Summary: The impact of adverse childhood experiences on muscle function in older adults was explored in a University of Michigan study. The research revealed a connection between reported childhood adversities and decreased mitochondrial activity, leading to reduced ATP production essential for cellular energy. This underscores the enduring influence of early trauma on physical health and emphasizes the importance of addressing childhood traumas to mitigate long-term health effects.
Key Findings:
- The study linked adverse childhood events to impaired mitochondrial function in muscle tissue, resulting in decreased ATP production in older individuals.
- Approximately 45% of participants disclosed experiencing one or more adverse childhood events, significantly affecting their muscle’s bioenergetic capacity.
- Advanced techniques like high-resolution mitochondrial respirometry and 31 PMR spectroscopy were employed to evaluate ATP production and overall mitochondrial function in the muscle accurately.
Source: University of Michigan
A recent University of Michigan investigation demonstrated that childhood traumatic experiences can have lasting repercussions on muscle function in later life by compromising skeletal muscle metabolism. The study assessed the muscle function of older adults alongside surveys detailing adverse childhood events they encountered. It revealed that individuals who reported higher childhood adversity, including one or more adverse events, exhibited poorer muscle metabolism in their later years. Led by Kate Duchowny, a scientist at the University of Michigan Institute for Social Research, the research was published in Science Advances.

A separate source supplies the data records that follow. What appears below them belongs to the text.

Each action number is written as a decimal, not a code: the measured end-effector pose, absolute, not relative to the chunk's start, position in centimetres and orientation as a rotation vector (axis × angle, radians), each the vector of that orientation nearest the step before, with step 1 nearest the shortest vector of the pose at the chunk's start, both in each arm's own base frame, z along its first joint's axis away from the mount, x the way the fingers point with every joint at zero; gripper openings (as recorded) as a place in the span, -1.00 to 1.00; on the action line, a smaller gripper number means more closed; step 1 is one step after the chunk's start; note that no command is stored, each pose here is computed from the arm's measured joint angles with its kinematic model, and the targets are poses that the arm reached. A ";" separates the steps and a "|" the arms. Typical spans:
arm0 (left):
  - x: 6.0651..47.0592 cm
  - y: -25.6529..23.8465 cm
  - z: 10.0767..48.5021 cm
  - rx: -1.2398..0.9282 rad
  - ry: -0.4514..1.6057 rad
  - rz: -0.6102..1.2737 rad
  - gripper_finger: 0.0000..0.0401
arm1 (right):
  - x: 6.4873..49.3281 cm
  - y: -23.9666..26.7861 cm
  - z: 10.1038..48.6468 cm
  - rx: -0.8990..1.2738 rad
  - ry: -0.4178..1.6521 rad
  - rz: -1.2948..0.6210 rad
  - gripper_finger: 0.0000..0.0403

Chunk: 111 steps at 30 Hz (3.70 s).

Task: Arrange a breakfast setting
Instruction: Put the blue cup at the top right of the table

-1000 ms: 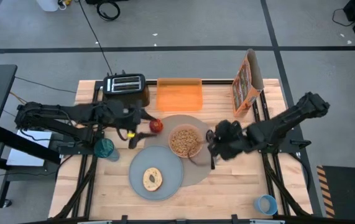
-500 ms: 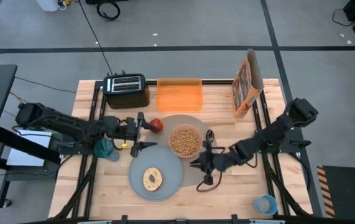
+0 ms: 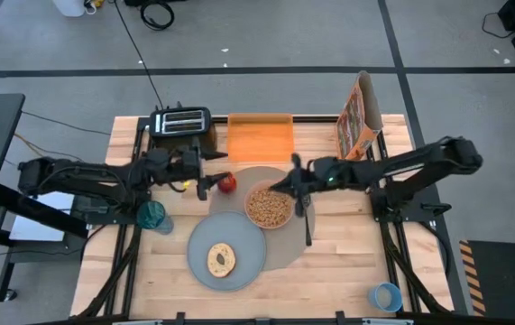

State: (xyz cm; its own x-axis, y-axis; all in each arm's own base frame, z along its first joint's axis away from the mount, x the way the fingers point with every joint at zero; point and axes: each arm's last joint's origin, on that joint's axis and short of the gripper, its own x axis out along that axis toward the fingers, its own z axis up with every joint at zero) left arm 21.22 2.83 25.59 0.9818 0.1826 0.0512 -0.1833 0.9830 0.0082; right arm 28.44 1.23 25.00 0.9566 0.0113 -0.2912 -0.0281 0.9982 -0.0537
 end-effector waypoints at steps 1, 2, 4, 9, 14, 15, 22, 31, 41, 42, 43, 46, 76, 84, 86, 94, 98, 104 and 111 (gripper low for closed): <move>21.1 3.0 25.6 0.013 -0.046 0.193 0.44 | 27.7 1.1 25.5 -0.030 0.317 0.000 -0.92; 21.1 3.2 25.6 0.013 -0.042 0.200 0.44 | 26.9 1.2 26.0 -0.001 0.343 -0.012 -0.94; 21.0 3.4 25.6 0.023 -0.039 0.208 0.44 | 25.4 2.1 27.5 0.059 0.421 -0.007 -0.97; 21.0 3.6 25.7 0.089 -0.042 0.218 0.44 | 23.1 5.7 30.8 0.168 0.585 -0.039 -0.97; 21.0 3.1 25.9 0.123 -0.053 0.198 0.44 | 23.0 10.3 31.6 0.330 0.741 -0.029 -0.98; 21.1 2.9 25.8 0.131 -0.053 0.186 0.44 | 23.0 11.3 31.7 0.372 0.773 -0.034 -0.98; 21.2 0.7 25.8 0.166 -0.055 0.086 0.44 | 22.6 18.2 32.8 0.714 1.079 -0.170 -0.97; 21.2 -1.2 24.9 0.142 0.036 -0.011 0.44 | 20.1 26.8 29.7 1.070 1.508 -0.572 -0.73; 20.9 -3.7 24.3 0.063 0.093 -0.132 0.44 | 17.7 30.4 25.6 1.110 1.584 -0.960 -0.09; 20.8 -4.1 24.2 0.055 0.100 -0.147 0.44 | 17.4 30.5 25.3 1.080 1.604 -0.998 -0.06; 20.8 -4.4 24.2 0.051 0.104 -0.163 0.44 | 17.1 30.4 25.1 1.055 1.623 -1.029 -0.04; 20.6 -5.2 24.1 0.047 0.107 -0.203 0.44 | 16.8 30.2 25.2 1.030 1.629 -1.071 -0.03; 20.2 -6.5 24.1 0.051 0.108 -0.247 0.44 | 17.2 29.2 20.5 1.018 1.664 -1.032 -0.93; 20.3 -5.9 24.2 0.050 0.110 -0.216 0.44 | 21.3 26.6 23.1 0.929 1.686 -0.887 -0.94; 20.2 -5.6 24.3 0.049 0.110 -0.204 0.44 | 22.9 24.9 24.6 0.854 1.653 -0.842 -0.94; 18.9 -5.2 24.9 0.009 0.124 -0.201 0.44 | 28.6 15.7 28.9 0.434 1.579 -0.568 -0.94; 18.1 -5.0 25.1 -0.023 0.154 -0.198 0.44 | 30.6 9.9 28.9 0.291 1.608 -0.536 -0.94; 17.2 -4.7 25.0 -0.065 0.206 -0.191 0.44 | 32.0 2.3 29.3 0.134 1.619 -0.474 -0.94; 17.1 -4.7 24.5 -0.074 0.257 -0.186 0.44 | 32.6 -3.0 29.0 -0.055 1.626 -0.262 -0.94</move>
State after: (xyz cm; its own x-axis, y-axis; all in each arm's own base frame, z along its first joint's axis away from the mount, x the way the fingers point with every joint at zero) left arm 17.09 -4.68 24.51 0.9502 -0.1923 -0.2454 0.1735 0.9801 -0.0963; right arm 32.64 -3.05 28.96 -0.0760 -0.1942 -0.9780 0.1231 0.9715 -0.2025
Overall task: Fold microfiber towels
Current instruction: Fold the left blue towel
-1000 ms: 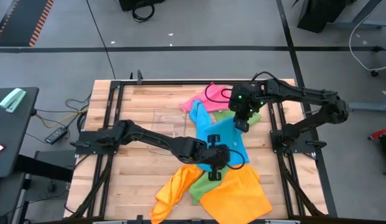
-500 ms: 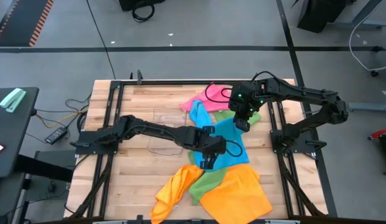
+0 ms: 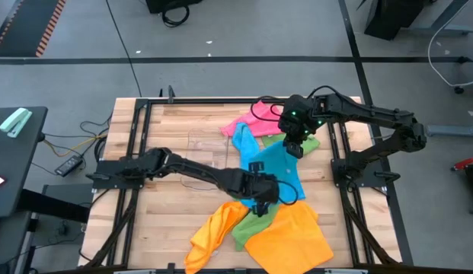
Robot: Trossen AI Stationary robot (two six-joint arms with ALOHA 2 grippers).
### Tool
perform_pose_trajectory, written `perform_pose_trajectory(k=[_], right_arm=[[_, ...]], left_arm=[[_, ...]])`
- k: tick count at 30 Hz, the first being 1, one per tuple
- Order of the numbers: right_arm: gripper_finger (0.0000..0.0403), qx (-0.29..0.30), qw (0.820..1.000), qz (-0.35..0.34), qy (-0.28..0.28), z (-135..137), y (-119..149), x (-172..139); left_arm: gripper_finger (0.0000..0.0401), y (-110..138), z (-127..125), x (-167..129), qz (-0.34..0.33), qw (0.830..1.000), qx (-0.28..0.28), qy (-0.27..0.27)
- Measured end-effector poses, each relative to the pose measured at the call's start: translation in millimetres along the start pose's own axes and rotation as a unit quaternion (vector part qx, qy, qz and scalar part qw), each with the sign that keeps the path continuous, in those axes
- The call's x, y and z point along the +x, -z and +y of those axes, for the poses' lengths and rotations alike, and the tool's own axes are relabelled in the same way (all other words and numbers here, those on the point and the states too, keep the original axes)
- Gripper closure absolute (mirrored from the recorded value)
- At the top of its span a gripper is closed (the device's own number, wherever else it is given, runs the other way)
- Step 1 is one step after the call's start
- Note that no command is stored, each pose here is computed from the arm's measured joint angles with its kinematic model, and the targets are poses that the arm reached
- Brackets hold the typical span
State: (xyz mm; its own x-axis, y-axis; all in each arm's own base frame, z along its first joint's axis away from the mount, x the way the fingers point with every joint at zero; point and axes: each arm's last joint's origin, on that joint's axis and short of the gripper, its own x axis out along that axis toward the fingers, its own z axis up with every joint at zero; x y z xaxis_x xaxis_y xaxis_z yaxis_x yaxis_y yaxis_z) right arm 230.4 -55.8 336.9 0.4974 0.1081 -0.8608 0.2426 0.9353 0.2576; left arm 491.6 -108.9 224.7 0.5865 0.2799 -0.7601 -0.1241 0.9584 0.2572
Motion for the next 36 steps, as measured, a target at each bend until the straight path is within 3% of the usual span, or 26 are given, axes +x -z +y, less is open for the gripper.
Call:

Duchowny’s analysis indicated that 45% of the participants reported experiencing adverse childhood events, with both male and female respondents showing reduced ATP max production if they had encountered adverse events during childhood. The study utilized muscle tissue samples from individuals participating in the Study of Muscle, Mobility, and Aging (SOMMA), comprising 879 participants aged over 70 who provided various biospecimens. In addition to physical and cognitive assessments, the participants completed questionnaires addressing their childhood experiences.
The researchers examined muscle biopsies to assess ATP production and oxidative phosphorylation, crucial processes for generating cellular energy. Mitochondria, the cell organelles, produce adenosine triphosphate (ATP), the energy source for cellular functions. Questionnaire responses revealed a significant association between adverse childhood events and reduced ATP production, indicating a potential link between early life stress and mitochondrial function in skeletal muscle.
Anthony Molina, a study co-author and professor of medicine at the University of California San Diego, contributed expertise in muscle bioenergetics. Utilizing 31 PMR spectroscopy, the researchers evaluated ATP synthesis rates by analyzing muscle responses during and after exercise. High-resolution mitochondrial respirometry was employed to assess oxygen consumption rates in muscle fiber bundles, providing insights into muscle mitochondrial function.
The study’s findings suggest that childhood adverse events can impact mitochondrial function, which plays a crucial role in various aging-related outcomes. Duchowny emphasized the importance of mitochondrial function for overall health, highlighting its implications for chronic conditions, physical function, and disability limitations. The research team accounted for various factors that could influence muscle function, confirming the enduring effects of childhood adversities on mitochondrial function in older adults.
In conclusion, the study sheds light on how early life stressors can influence health outcomes in later years through their impact on mitochondrial function in skeletal muscle.